START EXCERPTED DATA
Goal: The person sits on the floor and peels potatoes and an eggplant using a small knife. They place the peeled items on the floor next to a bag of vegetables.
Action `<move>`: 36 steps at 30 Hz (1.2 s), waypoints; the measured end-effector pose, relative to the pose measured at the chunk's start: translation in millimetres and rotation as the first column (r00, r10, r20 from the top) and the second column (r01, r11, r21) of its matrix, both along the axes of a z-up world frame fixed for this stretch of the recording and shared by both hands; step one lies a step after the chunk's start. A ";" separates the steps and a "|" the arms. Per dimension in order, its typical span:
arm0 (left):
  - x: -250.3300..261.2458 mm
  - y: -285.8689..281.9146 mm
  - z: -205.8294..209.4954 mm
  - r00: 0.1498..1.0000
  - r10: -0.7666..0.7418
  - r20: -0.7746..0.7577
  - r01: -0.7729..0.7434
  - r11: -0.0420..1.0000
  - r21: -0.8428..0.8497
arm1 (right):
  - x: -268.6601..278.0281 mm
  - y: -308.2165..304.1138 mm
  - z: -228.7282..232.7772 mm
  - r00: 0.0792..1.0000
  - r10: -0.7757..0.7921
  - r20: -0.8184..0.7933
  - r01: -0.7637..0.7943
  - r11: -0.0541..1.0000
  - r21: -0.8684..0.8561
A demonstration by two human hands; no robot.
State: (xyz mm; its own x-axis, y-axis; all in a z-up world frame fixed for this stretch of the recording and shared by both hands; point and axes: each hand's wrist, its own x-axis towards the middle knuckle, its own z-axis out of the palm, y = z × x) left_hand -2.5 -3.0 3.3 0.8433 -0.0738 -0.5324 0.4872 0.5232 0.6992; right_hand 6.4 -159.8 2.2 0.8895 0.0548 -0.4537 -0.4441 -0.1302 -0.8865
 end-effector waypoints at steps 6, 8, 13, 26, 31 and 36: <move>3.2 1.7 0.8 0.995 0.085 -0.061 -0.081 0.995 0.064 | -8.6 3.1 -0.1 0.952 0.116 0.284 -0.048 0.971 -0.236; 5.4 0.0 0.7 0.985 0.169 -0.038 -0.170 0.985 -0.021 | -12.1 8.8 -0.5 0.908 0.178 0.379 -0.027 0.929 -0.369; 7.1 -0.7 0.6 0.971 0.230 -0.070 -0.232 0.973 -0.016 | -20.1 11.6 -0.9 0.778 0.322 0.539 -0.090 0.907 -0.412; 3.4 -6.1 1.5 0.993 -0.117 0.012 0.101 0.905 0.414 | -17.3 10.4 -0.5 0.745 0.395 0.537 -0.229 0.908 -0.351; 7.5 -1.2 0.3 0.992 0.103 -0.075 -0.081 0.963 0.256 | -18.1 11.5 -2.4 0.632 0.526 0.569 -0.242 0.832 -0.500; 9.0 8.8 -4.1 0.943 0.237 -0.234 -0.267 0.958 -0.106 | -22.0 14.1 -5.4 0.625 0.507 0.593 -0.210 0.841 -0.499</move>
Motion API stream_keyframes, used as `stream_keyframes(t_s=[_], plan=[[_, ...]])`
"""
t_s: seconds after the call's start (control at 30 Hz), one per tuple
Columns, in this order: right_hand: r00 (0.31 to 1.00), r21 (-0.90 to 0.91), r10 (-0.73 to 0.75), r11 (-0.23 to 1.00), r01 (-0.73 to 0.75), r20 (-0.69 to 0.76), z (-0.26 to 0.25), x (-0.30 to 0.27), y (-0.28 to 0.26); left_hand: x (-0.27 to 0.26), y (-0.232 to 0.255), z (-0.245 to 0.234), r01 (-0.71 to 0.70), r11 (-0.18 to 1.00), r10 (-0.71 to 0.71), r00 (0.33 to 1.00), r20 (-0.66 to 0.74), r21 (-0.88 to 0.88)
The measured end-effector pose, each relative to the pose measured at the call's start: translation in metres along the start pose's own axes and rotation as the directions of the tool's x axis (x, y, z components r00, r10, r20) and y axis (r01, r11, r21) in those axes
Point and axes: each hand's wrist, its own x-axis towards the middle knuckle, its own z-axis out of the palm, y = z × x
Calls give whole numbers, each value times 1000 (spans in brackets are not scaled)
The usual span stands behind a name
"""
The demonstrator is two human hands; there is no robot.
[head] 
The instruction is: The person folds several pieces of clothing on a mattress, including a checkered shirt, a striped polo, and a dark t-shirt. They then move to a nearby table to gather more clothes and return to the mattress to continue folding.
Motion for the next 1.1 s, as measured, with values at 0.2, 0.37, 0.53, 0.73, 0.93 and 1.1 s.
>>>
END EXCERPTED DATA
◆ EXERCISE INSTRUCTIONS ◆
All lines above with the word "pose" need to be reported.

◆ EXERCISE RESPONSE ◆
Action `<move>`: 36 steps at 30 Hz (1.2 s), waypoints; the measured end-effector pose, relative to the pose measured at the chunk's start: translation in millimetres and rotation as the first column (r00, r10, r20 from the top) and the second column (r01, r11, r21) of its matrix, both along the axes of a z-up world frame fixed for this stretch of the recording and shared by both hands; step one lies a step after the chunk's start. A ";" separates the steps and a "|" the arms. Per dimension in order, its typical span:
The measured end-effector pose, each relative to the pose measured at the call's start: translation in metres along the start pose's own axes and rotation as the directions of the tool's x axis (x, y, z components r00, r10, r20) and y axis (r01, r11, r21) in those axes

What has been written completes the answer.